Problem statement: Only the lines from the one with "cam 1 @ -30" through the last line of the records below belong in your answer, reproduced exactly and with the pictures left out.
******
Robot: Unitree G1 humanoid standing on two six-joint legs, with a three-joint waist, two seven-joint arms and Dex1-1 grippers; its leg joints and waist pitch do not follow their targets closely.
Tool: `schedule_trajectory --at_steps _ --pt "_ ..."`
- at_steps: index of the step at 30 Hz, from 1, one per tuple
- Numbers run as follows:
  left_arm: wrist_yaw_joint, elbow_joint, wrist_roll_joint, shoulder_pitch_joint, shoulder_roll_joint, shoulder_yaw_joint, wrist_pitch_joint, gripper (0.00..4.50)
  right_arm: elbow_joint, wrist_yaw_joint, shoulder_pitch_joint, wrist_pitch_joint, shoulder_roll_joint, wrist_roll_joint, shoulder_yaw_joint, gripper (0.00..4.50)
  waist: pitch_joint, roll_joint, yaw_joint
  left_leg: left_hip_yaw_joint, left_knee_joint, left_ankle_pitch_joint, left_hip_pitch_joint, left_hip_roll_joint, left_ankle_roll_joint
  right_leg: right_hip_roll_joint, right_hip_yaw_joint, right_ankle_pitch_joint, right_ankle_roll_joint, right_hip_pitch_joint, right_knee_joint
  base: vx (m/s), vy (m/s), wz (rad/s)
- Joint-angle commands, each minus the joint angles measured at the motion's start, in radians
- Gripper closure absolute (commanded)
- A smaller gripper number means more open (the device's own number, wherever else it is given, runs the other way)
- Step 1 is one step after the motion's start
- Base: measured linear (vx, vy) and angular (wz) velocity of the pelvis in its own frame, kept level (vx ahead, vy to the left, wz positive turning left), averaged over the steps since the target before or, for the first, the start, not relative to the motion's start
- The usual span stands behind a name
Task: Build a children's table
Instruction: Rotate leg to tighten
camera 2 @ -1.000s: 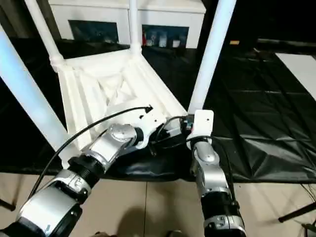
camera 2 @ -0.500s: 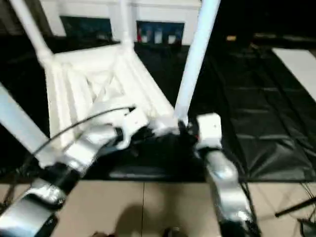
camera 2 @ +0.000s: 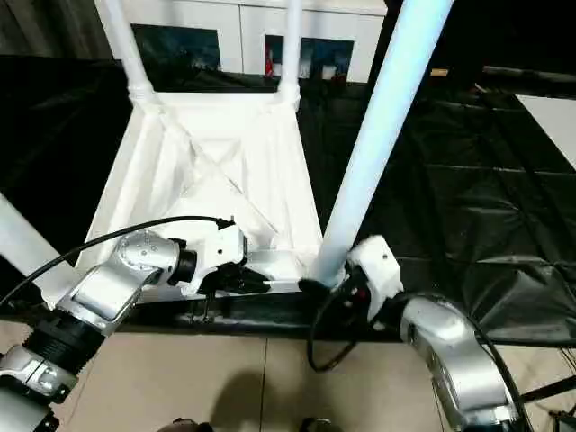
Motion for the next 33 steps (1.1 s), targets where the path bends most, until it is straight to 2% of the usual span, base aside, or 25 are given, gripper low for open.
schedule_trajectory --at_steps 1,3,4,8,10,14,15,30,33 --pt "-0.024 -0.033 0.006 -0.018 -0.004 -0.023 0.005 4.50 0.026 0.024 -0.019 0.010 -0.019 0.016 0.005 0.59 -0.056 -0.006 -0.005 -0.027 -0.082 -0.218 0.032 0.060 0.050 -0.055 0.029 -0.245 -0.227 0.042 -0.059 0.000 0.000 0.00" --pt "-0.027 -0.033 0.007 -0.020 -0.003 -0.020 0.008 4.50 0.029 0.035 -0.025 0.016 -0.020 0.026 0.002 0.59 -0.055 -0.008 -0.003 -0.025 -0.081 -0.228 0.034 0.059 0.047 -0.055 0.031 -0.252 -0.224 0.041 -0.061 0.000 0.000 0.00" --pt "-0.030 -0.034 0.007 -0.019 -0.003 -0.020 0.010 4.50 0.030 0.039 -0.026 0.016 -0.020 0.025 0.001 0.85 -0.056 -0.006 -0.004 -0.027 -0.082 -0.224 0.032 0.059 0.047 -0.056 0.031 -0.250 -0.225 0.044 -0.060 0.000 0.000 0.00" --pt "-0.030 -0.035 0.008 -0.018 -0.002 -0.019 0.011 4.50 0.034 0.049 -0.024 0.010 -0.023 0.013 0.003 0.99 -0.059 -0.006 -0.004 -0.028 -0.080 -0.190 0.029 0.059 0.055 -0.055 0.029 -0.205 -0.230 0.048 -0.054 0.000 0.000 0.00" --pt "-0.029 -0.035 0.008 -0.017 -0.001 -0.020 0.012 4.50 0.035 0.065 -0.019 0.008 -0.030 0.005 0.010 1.37 -0.059 -0.007 -0.004 -0.027 -0.078 -0.178 0.028 0.058 0.065 -0.055 0.029 -0.186 -0.240 0.050 -0.053 0.000 0.000 0.00" --pt "-0.027 -0.036 0.008 -0.017 0.003 -0.024 0.016 4.50 0.041 0.080 -0.008 0.008 -0.051 -0.008 0.025 1.47 -0.058 -0.005 -0.003 -0.027 -0.079 -0.187 0.030 0.059 0.065 -0.056 0.029 -0.203 -0.240 0.049 -0.055 0.000 0.000 0.00" --pt "-0.026 -0.035 0.008 -0.018 0.003 -0.025 0.016 4.50 0.046 0.082 -0.007 0.006 -0.054 -0.011 0.027 1.75 -0.057 -0.006 -0.003 -0.027 -0.079 -0.192 0.030 0.059 0.064 -0.056 0.029 -0.209 -0.239 0.048 -0.056 0.000 0.000 0.00" --pt "-0.018 -0.024 0.013 -0.024 -0.001 -0.022 0.022 4.50 0.089 0.081 -0.015 -0.002 -0.058 -0.031 0.039 1.84 -0.058 -0.007 -0.004 -0.028 -0.080 -0.200 0.030 0.060 0.060 -0.056 0.028 -0.216 -0.240 0.050 -0.056 0.000 0.000 0.00" --pt "0.078 0.017 0.014 -0.045 -0.049 0.018 0.041 4.50 0.127 -0.036 -0.029 0.004 0.008 -0.038 0.002 1.84 -0.057 -0.010 -0.008 -0.028 -0.081 -0.217 0.029 0.059 0.050 -0.055 0.028 -0.248 -0.235 0.048 -0.059 0.000 0.000 0.00"
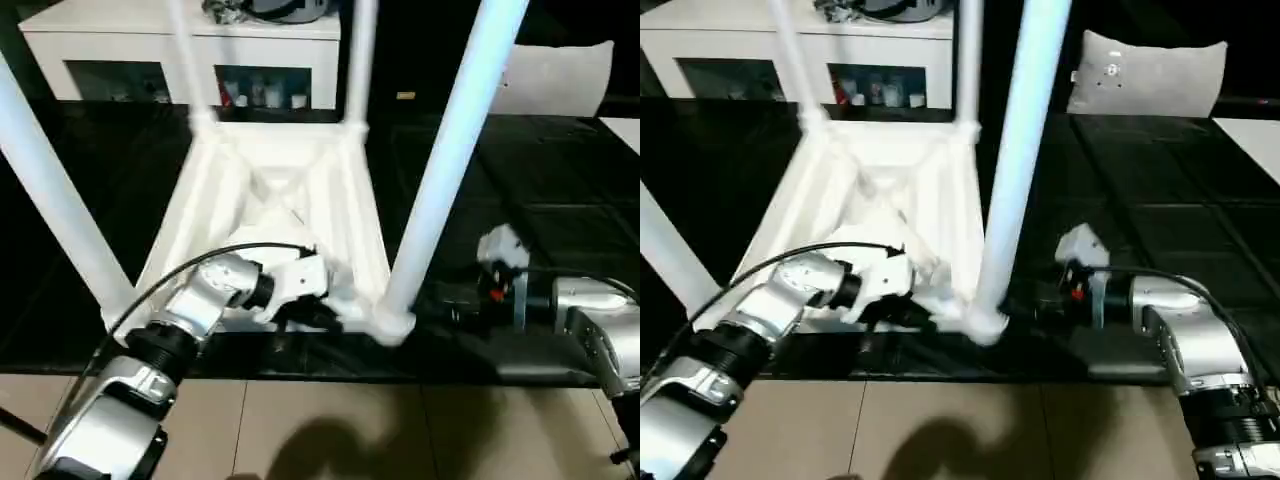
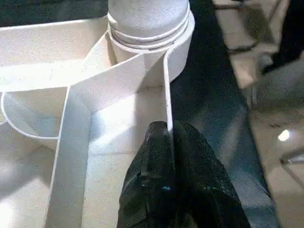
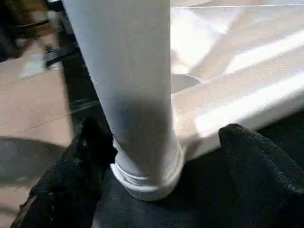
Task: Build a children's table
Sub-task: Rotate leg to tighten
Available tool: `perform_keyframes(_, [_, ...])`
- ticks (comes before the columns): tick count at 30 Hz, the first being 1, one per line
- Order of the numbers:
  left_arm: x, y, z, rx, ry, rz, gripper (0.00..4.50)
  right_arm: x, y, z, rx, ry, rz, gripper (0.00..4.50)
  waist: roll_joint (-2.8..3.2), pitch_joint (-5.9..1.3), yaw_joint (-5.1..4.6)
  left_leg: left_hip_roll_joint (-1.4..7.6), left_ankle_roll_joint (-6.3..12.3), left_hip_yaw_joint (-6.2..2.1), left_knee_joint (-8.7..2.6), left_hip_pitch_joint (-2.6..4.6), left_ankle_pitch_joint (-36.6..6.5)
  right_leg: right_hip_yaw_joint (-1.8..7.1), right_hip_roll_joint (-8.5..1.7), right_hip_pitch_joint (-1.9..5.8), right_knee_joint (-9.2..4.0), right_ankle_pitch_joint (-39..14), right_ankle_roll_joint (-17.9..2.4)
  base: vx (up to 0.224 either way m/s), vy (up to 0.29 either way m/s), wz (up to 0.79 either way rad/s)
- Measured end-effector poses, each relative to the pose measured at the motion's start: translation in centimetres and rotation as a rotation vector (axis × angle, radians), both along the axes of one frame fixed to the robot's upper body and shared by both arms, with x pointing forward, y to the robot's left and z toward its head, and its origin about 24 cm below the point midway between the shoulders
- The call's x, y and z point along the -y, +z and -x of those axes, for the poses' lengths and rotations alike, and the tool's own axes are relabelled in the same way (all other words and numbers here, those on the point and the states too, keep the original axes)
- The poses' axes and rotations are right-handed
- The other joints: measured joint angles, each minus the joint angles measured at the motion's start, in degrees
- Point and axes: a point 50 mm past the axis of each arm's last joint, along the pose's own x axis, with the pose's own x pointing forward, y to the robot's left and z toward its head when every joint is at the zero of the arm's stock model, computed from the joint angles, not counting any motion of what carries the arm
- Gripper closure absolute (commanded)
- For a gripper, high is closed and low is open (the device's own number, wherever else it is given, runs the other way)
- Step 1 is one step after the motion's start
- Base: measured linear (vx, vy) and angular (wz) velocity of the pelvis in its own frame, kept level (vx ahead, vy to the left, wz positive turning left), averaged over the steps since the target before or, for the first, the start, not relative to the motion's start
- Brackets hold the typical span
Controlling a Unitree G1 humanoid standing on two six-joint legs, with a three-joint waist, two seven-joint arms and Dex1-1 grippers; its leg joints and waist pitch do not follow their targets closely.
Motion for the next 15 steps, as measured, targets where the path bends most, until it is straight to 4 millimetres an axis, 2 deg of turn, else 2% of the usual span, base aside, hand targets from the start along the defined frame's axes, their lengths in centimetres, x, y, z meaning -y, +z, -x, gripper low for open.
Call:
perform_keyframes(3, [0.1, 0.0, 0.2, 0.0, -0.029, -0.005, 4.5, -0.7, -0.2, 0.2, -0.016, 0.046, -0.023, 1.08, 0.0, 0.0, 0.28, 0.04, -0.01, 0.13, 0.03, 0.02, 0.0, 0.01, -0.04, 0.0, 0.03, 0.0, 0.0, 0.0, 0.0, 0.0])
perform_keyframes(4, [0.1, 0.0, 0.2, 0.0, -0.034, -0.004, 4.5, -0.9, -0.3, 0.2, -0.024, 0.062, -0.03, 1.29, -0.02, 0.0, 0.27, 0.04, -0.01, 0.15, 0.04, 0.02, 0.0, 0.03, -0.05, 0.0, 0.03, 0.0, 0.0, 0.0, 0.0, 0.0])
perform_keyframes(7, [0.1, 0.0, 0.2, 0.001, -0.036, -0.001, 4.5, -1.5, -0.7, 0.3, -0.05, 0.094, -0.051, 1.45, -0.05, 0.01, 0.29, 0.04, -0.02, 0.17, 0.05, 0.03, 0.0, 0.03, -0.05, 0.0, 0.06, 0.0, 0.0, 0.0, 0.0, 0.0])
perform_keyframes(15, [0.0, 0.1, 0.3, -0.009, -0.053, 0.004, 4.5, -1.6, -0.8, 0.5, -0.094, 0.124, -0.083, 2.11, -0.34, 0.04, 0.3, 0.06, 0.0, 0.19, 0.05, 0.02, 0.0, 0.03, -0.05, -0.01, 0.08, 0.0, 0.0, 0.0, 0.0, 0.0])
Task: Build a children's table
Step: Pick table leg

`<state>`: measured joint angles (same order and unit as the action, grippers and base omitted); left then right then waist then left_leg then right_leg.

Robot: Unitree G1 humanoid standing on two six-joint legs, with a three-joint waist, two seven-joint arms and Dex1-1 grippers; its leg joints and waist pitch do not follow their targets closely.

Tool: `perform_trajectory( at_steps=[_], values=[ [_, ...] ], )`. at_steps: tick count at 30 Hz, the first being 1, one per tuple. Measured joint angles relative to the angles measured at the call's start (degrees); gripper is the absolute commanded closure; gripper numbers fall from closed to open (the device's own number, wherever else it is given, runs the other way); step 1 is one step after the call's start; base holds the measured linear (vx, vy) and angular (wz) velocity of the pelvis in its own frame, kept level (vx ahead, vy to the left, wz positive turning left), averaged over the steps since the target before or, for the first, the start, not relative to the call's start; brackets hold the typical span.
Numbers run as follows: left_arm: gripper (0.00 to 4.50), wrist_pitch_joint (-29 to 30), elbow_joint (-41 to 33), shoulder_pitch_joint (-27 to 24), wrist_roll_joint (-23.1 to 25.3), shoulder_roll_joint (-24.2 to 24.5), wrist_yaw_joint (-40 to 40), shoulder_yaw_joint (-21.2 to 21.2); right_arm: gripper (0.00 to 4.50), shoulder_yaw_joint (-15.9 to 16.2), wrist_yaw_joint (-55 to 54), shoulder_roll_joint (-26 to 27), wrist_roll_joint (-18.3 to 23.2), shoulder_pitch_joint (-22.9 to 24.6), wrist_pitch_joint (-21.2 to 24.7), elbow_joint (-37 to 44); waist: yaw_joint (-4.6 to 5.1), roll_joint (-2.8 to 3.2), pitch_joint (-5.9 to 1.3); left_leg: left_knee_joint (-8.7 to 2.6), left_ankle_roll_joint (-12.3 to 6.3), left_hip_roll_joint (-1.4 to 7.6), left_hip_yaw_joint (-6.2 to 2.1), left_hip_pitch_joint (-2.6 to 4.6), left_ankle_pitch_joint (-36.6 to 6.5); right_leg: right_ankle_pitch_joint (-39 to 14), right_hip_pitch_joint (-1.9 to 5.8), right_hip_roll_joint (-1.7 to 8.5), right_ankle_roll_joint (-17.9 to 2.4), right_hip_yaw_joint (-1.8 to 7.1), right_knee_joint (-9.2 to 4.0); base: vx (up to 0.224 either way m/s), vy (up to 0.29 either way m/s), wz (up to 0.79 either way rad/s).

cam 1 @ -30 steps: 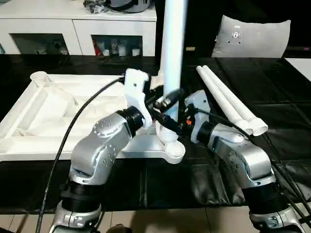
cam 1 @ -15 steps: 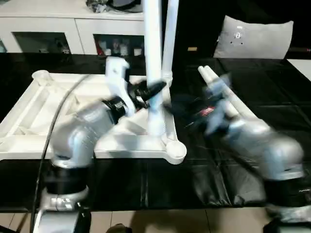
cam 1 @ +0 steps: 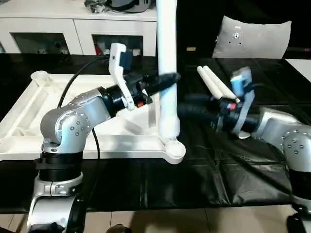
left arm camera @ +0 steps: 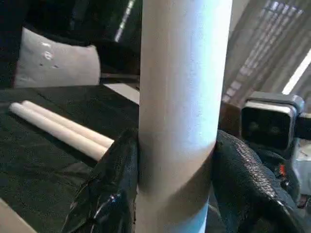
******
Response:
cam 1 @ -30 steps: 
cam 1 @ -15 steps: 
cam 1 @ +0 steps: 
left arm camera @ +0 steps: 

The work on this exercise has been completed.